For 20 years, I had blown the Hall of Fame horn for Pete Rose. While he broke the most sacred baseball rule -- gambling not only on the sport, but on his own team -- it did nothing to erase or taint his deeds as a player. Vote him into Cooperstown while keeping him out of the sport.

There was a duplicity, if not hypocrisy, to it all. Ban Rose for betting, but reward countless others who were jamming PEDs into their bulging buttocks. Forget what you think of Rose, it was obvious MLB only enforced rules that didn't impact the bottom line.

Pete Rose
File photo of Pete Rose. (Photo by Ethan Miller/Getty Images)

But it's now become impossible to root for, stand for or stand by Rose.

Every time you think he's hit personal or professional bottom, we all fall through a trap door together. And we feel exponentially dumber for having either supported or defended him. Or even for just keeping an objective mind and heart toward the man.

Now we have the latest allegations that Rose was intimate with an underage girl in the 1970s. While it's not our place to try the case here, it fits a pattern, a pathology, Rose's allergy to truth and decency and his affinity for indecency.

Perhaps it's silly, with all we now know about baseball, to equate it with its old-world maxims of wholesome, family values and American purity. But it at least represents something good about sports, about us. Baseball is not just a game, but also a portal or springboard to society. It's the sport of Jackie Robinson and Sandy Koufax and Curt Flood.

What does Rose represent, other than himself? An absolute disregard for rules or laws or public sentiment?

Does Rose have a decent bone in his body? He even makes the truth look ugly. Not only did he bet on baseball, he bet on the Cincinnati Reds -- the team that made him a national icon -- while he was managing them. Then he saw the light, embraced the halo of truth that surrounds most of us ... but only to sell a book he just published.

In light of this recent news, the Philadelphia Phillies have canceled their upcoming day for Rose, during which they were to retire his number. Good. Rose has not only lost the right to the Baseball Hall of Fame, he's lost the right to earn a living from baseball altogether, directly or obliquely. We can't stop him from signing a jersey or baseball or the endless trinkets he pimps from some strip mall in Las Vegas.

While we're at it, Fox Sports 1 would be wise to terminate his contract, keep Rose from staining their studio one day longer. Lord knows he's hardly Curt Gowdy with a mic, with "That's a nice hit!" often the extent of his keen analysis. Love or loathe Alex Rodriguez, but at least he comes correct, does his homework and clearly knows the game, the score and the deal. Pete Rose just shows up as Pete Rose the personality and former player, and can barely name the teams or players he's paid to analyze.

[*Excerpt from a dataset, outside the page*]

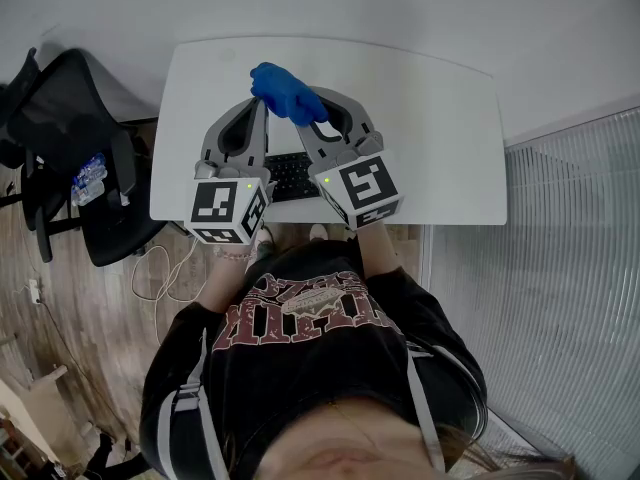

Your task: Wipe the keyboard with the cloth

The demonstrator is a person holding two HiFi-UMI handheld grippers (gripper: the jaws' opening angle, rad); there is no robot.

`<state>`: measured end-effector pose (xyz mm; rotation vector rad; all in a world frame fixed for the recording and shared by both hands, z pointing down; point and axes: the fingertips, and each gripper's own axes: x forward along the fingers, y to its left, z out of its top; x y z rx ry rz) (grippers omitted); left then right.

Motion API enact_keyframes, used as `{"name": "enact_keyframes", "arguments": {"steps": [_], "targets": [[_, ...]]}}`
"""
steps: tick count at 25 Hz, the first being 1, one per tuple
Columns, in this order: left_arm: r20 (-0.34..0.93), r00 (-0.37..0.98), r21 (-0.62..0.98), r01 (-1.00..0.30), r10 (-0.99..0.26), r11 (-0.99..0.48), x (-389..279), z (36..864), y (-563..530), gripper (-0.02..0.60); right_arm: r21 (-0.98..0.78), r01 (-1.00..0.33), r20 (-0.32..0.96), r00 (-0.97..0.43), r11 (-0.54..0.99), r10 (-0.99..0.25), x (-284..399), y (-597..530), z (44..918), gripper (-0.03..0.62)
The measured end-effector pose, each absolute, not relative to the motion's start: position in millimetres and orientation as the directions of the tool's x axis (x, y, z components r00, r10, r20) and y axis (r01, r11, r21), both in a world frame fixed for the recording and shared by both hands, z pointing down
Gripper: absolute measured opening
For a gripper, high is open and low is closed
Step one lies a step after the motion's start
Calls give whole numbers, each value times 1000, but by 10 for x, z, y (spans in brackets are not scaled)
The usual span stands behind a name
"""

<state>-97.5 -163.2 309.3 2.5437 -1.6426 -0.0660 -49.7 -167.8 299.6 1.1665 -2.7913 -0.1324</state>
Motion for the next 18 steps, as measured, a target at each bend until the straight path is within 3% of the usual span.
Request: {"name": "enact_keyframes", "arguments": {"steps": [18], "targets": [[30,417,125,-903,-908,-411,-962,3141,-1636,34,133,-693,83,-704,708,-705,-510,-1665,3042,64]]}}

Major League Baseball can keep him from getting a job in the sport. It can keep him out of its ballparks, from preening on some sunny baseball diamond, smug and unrepentant as ever. And surely it can keep him from managing a pro club ever again. It can't keep him from hovering around its more hallowed events. Surely, we recall Rose creeping around Cooperstown during its annual induction, signing all manner of objects for a few bucks.

Rose would probably sell his soul for a few bucks. Wait, he already has.